### PROBLEM REQUIREMENTS
Give the records again exactly as written. Leave out the pictures.

### PROVIDED DATA
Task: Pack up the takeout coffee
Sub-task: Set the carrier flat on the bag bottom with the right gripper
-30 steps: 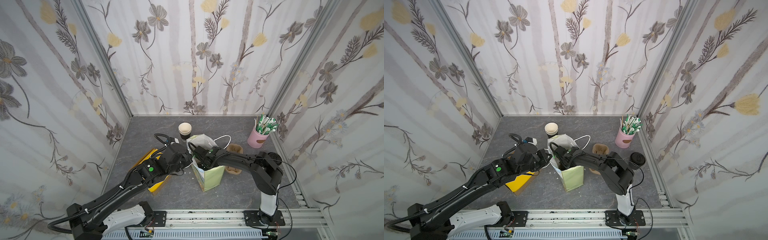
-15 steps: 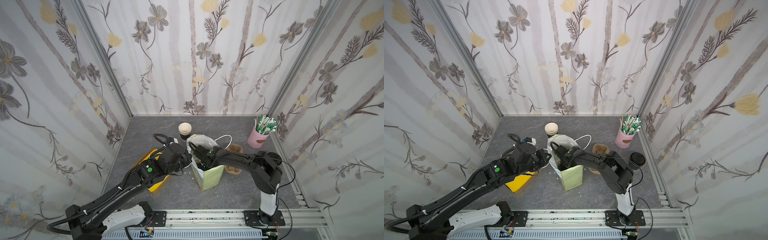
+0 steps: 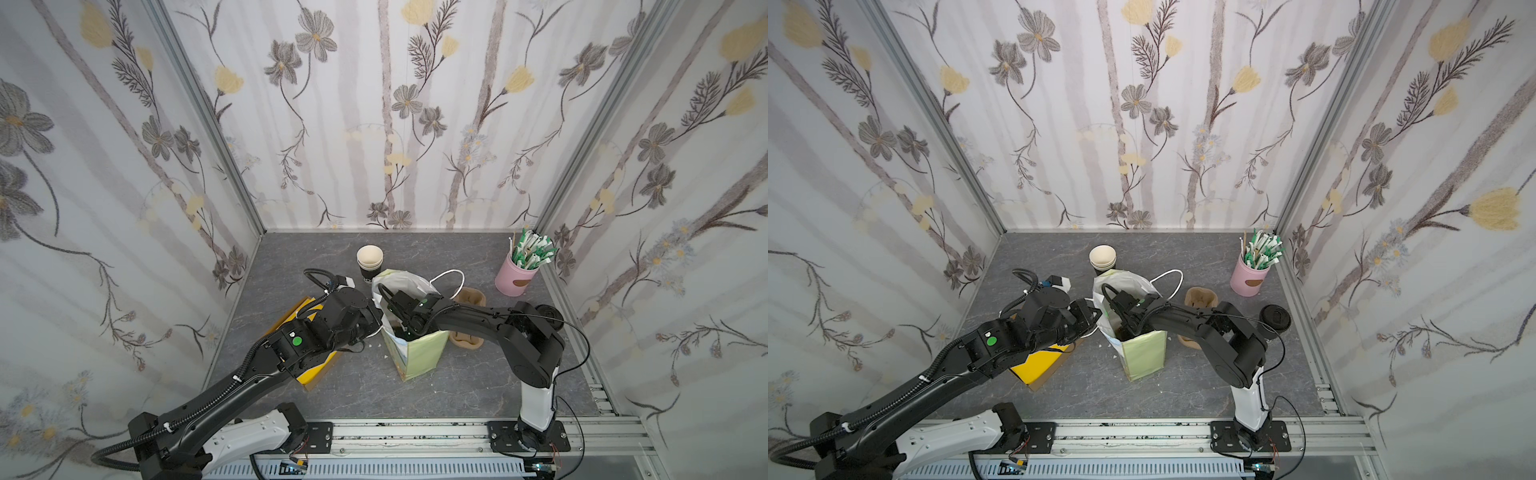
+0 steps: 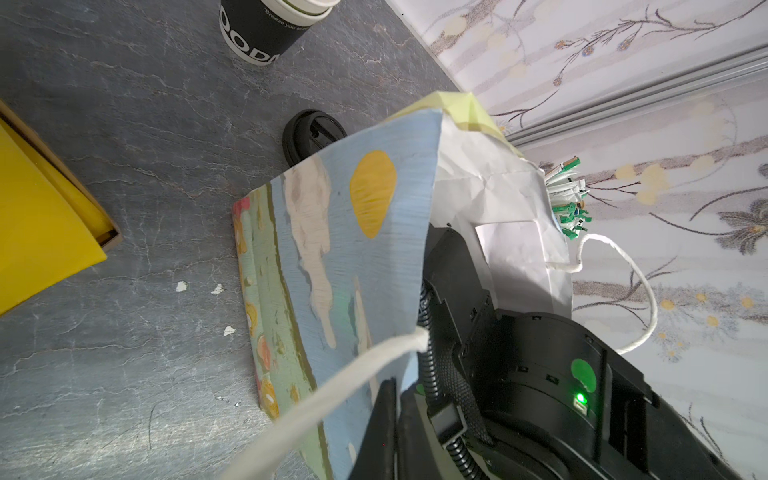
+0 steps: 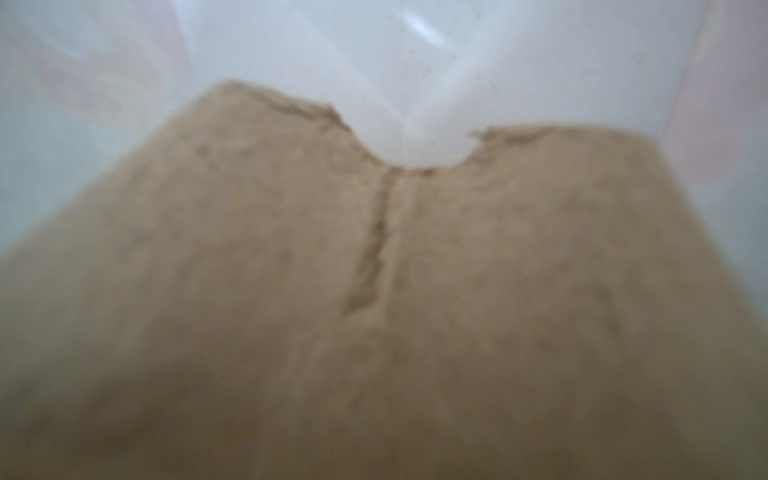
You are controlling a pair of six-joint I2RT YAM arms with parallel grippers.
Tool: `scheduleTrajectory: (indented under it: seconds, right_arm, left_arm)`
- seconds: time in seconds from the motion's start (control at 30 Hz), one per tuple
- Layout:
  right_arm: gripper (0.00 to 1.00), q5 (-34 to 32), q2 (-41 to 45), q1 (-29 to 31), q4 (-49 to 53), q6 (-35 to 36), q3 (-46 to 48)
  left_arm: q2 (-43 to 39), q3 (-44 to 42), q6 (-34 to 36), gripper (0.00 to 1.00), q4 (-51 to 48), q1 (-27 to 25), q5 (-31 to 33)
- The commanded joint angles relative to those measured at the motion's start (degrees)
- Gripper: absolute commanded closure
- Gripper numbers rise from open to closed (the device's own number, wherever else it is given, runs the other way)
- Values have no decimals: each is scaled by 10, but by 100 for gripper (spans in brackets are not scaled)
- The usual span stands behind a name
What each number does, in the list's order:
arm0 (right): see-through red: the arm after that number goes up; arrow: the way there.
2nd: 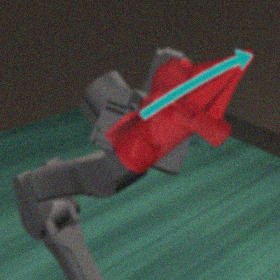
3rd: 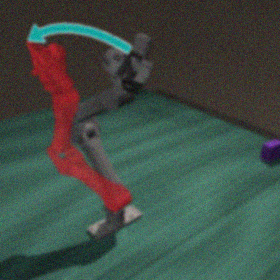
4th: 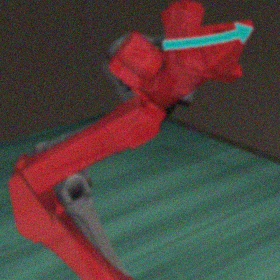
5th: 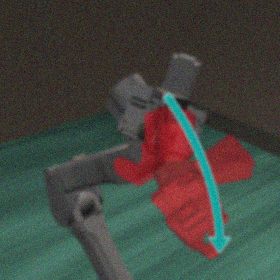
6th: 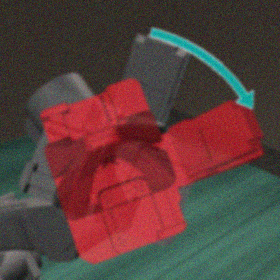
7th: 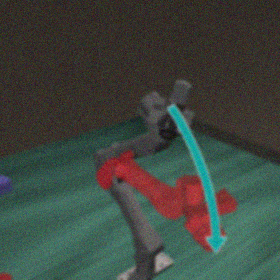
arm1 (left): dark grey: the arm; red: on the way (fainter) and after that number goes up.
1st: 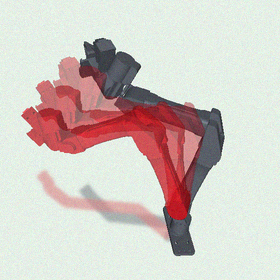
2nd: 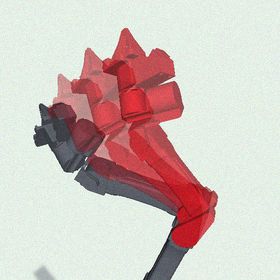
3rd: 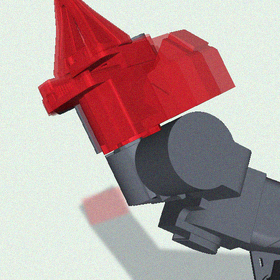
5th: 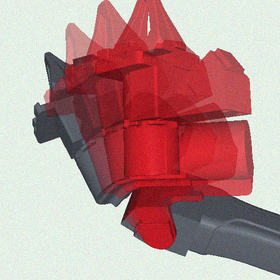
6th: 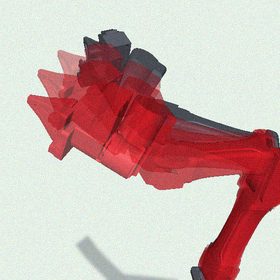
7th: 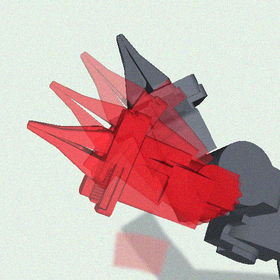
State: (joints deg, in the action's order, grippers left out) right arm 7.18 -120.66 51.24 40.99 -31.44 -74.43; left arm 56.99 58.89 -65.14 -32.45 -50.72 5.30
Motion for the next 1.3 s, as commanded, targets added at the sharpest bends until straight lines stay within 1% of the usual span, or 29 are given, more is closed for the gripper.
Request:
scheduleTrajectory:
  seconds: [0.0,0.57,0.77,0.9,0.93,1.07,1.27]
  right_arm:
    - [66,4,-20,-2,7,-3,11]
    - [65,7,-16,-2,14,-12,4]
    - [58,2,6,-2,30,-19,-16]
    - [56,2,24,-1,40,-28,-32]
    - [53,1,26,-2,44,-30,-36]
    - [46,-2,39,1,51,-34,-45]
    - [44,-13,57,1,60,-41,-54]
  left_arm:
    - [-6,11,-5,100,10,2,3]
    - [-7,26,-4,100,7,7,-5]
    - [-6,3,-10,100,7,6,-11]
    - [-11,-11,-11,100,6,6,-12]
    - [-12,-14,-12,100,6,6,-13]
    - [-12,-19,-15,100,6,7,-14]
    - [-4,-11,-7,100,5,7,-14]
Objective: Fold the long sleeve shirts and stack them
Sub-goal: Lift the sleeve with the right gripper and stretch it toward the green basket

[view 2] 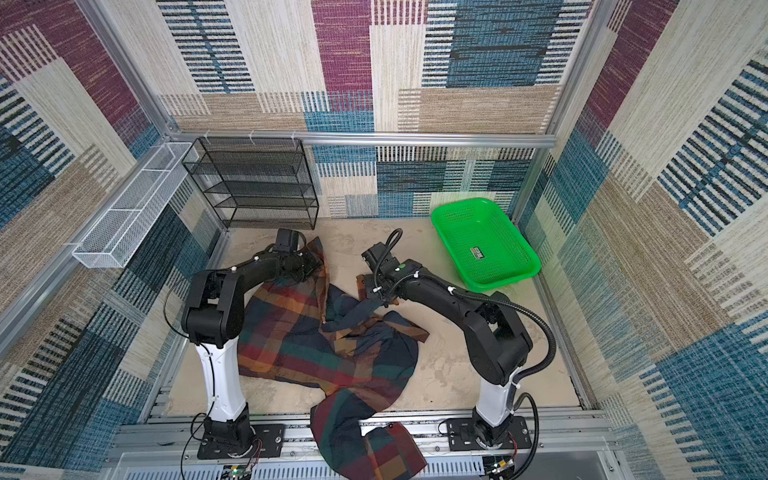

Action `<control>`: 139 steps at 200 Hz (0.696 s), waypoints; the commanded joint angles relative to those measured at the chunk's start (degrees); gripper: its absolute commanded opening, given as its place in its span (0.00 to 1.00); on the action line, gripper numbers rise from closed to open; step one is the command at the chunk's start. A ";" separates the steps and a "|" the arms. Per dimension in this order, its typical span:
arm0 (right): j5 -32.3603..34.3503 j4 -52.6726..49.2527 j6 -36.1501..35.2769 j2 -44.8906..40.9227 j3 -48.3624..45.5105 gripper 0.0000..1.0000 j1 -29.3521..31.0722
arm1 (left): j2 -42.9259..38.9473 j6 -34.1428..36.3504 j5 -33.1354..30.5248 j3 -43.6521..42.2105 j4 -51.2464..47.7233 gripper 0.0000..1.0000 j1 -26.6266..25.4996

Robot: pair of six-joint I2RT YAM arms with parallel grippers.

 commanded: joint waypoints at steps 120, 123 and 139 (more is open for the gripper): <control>38.51 8.29 -18.63 8.33 35.19 0.00 -7.98 | -2.13 -4.00 -0.47 -2.18 -13.46 0.60 0.31; 38.87 9.16 -19.49 8.84 35.66 0.00 -8.05 | -2.52 -3.91 -0.56 -2.31 -13.57 0.61 0.36; 41.39 14.42 -25.81 12.03 37.94 0.00 -8.67 | -4.91 -3.94 -1.20 -3.91 -13.73 0.61 0.55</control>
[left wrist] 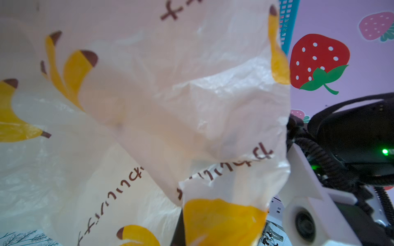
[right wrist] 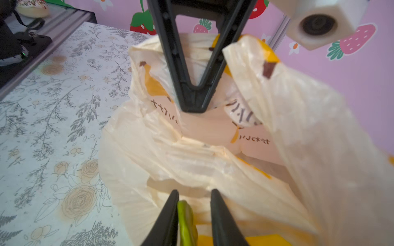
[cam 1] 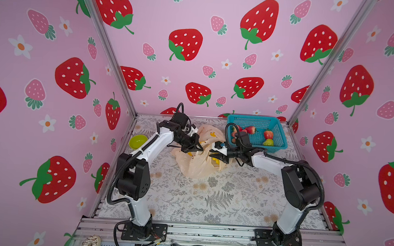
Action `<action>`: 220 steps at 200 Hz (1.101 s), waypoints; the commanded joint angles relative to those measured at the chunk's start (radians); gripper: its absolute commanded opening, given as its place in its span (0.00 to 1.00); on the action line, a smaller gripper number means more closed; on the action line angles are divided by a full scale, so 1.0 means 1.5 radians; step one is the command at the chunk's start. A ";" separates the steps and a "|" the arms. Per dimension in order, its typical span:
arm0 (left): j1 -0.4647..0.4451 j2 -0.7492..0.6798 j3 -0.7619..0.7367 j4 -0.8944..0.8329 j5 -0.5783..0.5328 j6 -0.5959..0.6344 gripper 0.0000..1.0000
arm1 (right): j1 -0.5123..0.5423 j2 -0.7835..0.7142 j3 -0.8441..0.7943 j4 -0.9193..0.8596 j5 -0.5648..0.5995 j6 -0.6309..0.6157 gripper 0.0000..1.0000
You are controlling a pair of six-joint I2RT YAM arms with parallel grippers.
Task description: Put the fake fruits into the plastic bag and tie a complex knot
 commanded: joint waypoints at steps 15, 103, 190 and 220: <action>0.005 -0.020 0.028 -0.024 -0.011 0.007 0.00 | 0.002 -0.088 -0.036 0.009 0.045 0.052 0.39; 0.017 -0.024 0.021 -0.013 -0.015 -0.005 0.00 | -0.006 -0.401 -0.241 0.145 0.180 0.480 0.56; 0.020 -0.032 0.012 0.003 -0.012 -0.015 0.00 | -0.082 -0.420 -0.438 0.163 0.332 0.826 0.59; 0.020 -0.034 0.012 0.004 -0.012 -0.015 0.00 | -0.074 -0.298 -0.424 0.272 0.301 0.862 0.59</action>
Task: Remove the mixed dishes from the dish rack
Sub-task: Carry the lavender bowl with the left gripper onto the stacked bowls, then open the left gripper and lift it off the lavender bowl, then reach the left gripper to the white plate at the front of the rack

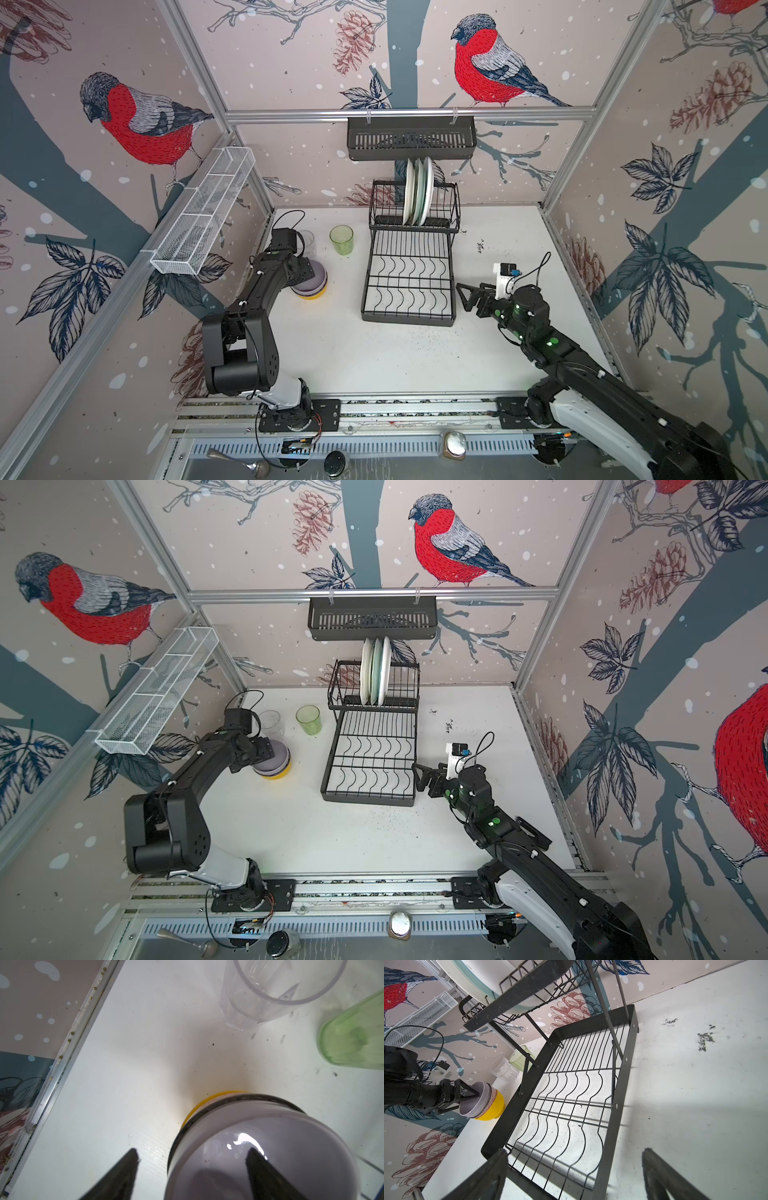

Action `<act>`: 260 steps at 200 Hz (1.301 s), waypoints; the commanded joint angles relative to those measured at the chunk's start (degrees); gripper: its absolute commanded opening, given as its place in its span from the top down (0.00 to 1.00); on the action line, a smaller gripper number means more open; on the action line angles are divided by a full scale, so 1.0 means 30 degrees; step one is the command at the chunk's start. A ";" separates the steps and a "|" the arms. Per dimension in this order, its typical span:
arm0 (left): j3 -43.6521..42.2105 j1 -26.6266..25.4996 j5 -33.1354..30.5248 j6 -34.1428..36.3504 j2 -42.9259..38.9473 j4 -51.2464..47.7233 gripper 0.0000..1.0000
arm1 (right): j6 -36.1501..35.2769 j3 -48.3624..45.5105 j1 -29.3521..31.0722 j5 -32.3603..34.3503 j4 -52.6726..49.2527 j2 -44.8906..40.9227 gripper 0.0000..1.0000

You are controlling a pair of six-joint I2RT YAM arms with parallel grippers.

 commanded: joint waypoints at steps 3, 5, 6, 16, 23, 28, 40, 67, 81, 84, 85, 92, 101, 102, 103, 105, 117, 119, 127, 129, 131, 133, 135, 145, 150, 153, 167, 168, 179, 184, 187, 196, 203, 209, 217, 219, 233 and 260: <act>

### WRITTEN REPLY
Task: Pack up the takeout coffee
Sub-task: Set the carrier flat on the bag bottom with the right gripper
-30 steps: 
-15 steps: 
+0 steps: 
+0 steps: 
+0 steps: 
You are controlling a pair of six-joint I2RT YAM arms with parallel grippers.
Tool: `scheduleTrajectory: (indented under it: seconds, right_arm, left_arm)`
- seconds: time in seconds from the motion's start (control at 30 Hz), one per tuple
- Layout:
  right_arm: gripper (0.00 to 1.00), q5 (-34 to 32), q2 (-41 to 45), q1 (-29 to 31), q4 (-49 to 53), q6 (-35 to 36), q3 (-46 to 48)
  left_arm: q2 (-43 to 39), q3 (-44 to 42), q6 (-34 to 36), gripper (0.00 to 1.00), q4 (-51 to 48), q1 (-27 to 25), q5 (-31 to 33)
- The commanded joint angles relative to those measured at the motion's start (degrees)
- Gripper: absolute commanded closure
- Gripper numbers rise from open to closed (the device's own number, wherever else it is given, runs the other way)
- Values have no decimals: each is scaled by 10, but by 100 for gripper (spans in brackets are not scaled)
- The usual span stands behind a name
What each number does, in the list's order:
arm0 (right): see-through red: the arm after that number goes up; arrow: the way there.
2nd: 
3rd: 
4th: 
5th: 
6th: 
7th: 
arm1 (left): dark grey: the arm; red: on the way (fainter) and after that number goes up.
1st: 
2nd: 
3rd: 
5th: 
6th: 
7th: 
State: (joints deg, in the action's order, grippers left out) right arm 7.18 -120.66 51.24 40.99 -31.44 -74.43; left arm 56.99 58.89 -65.14 -32.45 -50.72 5.30
Motion for the next 1.3 s, as commanded, targets added at the sharpest bends until straight lines stay within 1% of the usual span, or 29 are given, more is closed for the gripper.
Request:
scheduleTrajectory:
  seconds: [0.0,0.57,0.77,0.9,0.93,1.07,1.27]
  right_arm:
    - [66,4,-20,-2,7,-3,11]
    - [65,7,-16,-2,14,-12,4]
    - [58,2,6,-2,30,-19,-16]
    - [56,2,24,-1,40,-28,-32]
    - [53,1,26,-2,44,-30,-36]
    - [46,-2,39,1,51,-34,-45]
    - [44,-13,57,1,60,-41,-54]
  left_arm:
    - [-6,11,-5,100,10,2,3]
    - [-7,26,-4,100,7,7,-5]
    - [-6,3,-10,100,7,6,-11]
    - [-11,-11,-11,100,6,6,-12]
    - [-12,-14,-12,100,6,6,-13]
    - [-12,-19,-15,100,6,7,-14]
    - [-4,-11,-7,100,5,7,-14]
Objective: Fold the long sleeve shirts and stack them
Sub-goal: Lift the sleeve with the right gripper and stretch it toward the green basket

[view 2] 

Action `<control>`: 139 steps at 200 Hz (0.696 s), waypoints; the commanded joint angles relative to those measured at the chunk's start (degrees); gripper: its absolute commanded opening, given as its place in its span (0.00 to 1.00); on the action line, gripper numbers rise from closed to open; step one is the command at the chunk's start. A ";" separates the steps and a "|" the arms. Per dimension in this order, its typical span:
arm0 (right): j5 -32.3603..34.3503 j4 -52.6726..49.2527 j6 -36.1501..35.2769 j2 -44.8906..40.9227 j3 -48.3624..45.5105 gripper 0.0000..1.0000 j1 -29.3521..31.0722
arm1 (left): j2 -42.9259..38.9473 j6 -34.1428..36.3504 j5 -33.1354..30.5248 j3 -43.6521..42.2105 j4 -51.2464..47.7233 gripper 0.0000..1.0000 j1 -26.6266..25.4996

Robot: pair of six-joint I2RT YAM arms with parallel grippers.

 commanded: joint waypoints at steps 120, 123 and 139 (more is open for the gripper): <control>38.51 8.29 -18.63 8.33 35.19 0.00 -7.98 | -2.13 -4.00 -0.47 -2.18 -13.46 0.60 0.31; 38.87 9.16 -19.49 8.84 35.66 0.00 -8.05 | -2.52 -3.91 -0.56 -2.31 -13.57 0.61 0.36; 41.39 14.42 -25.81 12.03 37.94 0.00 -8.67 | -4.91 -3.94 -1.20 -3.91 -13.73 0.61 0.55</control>
[left wrist] 
[right wrist] 
[cam 1] 
Action `<action>`: 220 steps at 200 Hz (1.101 s), waypoints; the commanded joint angles relative to those measured at the chunk's start (radians); gripper: its absolute commanded opening, given as its place in its span (0.00 to 1.00); on the action line, a smaller gripper number means more closed; on the action line angles are divided by a full scale, so 1.0 means 1.5 radians; step one is the command at the chunk's start. A ";" separates the steps and a "|" the arms. Per dimension in order, its typical span:
arm0 (left): j1 -0.4647..0.4451 j2 -0.7492..0.6798 j3 -0.7619..0.7367 j4 -0.8944..0.8329 j5 -0.5783..0.5328 j6 -0.5959..0.6344 gripper 0.0000..1.0000
arm1 (right): j1 -0.5123..0.5423 j2 -0.7835..0.7142 j3 -0.8441..0.7943 j4 -0.9193..0.8596 j5 -0.5648..0.5995 j6 -0.6309..0.6157 gripper 0.0000..1.0000
You are controlling a pair of six-joint I2RT YAM arms with parallel grippers.
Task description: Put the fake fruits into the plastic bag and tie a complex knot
 commanded: joint waypoints at steps 15, 103, 190 and 220: <action>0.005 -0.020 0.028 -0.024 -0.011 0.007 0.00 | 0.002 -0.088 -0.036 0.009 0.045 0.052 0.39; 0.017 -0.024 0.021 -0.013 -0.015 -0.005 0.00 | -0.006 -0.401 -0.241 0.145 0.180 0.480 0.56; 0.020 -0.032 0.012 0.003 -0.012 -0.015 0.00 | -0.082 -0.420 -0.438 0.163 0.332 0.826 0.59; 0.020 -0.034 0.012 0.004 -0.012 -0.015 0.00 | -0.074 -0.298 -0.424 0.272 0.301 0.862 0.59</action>
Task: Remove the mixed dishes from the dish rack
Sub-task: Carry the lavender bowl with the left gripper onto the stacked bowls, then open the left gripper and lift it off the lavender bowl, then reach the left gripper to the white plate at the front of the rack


Action `<act>`: 260 steps at 200 Hz (1.301 s), waypoints; the commanded joint angles relative to those measured at the chunk's start (degrees); gripper: its absolute commanded opening, given as its place in its span from the top down (0.00 to 1.00); on the action line, a smaller gripper number means more open; on the action line angles are divided by a full scale, so 1.0 means 30 degrees; step one is the command at the chunk's start. A ";" separates the steps and a "|" the arms. Per dimension in this order, its typical span:
arm0 (left): j3 -43.6521..42.2105 j1 -26.6266..25.4996 j5 -33.1354..30.5248 j6 -34.1428..36.3504 j2 -42.9259..38.9473 j4 -51.2464..47.7233 gripper 0.0000..1.0000
arm1 (right): j6 -36.1501..35.2769 j3 -48.3624..45.5105 j1 -29.3521..31.0722 j5 -32.3603..34.3503 j4 -52.6726..49.2527 j2 -44.8906..40.9227 gripper 0.0000..1.0000

You are controlling a pair of six-joint I2RT YAM arms with parallel grippers.

 commanded: joint waypoints at steps 3, 5, 6, 16, 23, 28, 40, 67, 81, 84, 85, 92, 101, 102, 103, 105, 117, 119, 127, 129, 131, 133, 135, 145, 150, 153, 167, 168, 179, 184, 187, 196, 203, 209, 217, 219, 233 and 260: <act>

Nothing remains to be added to the output.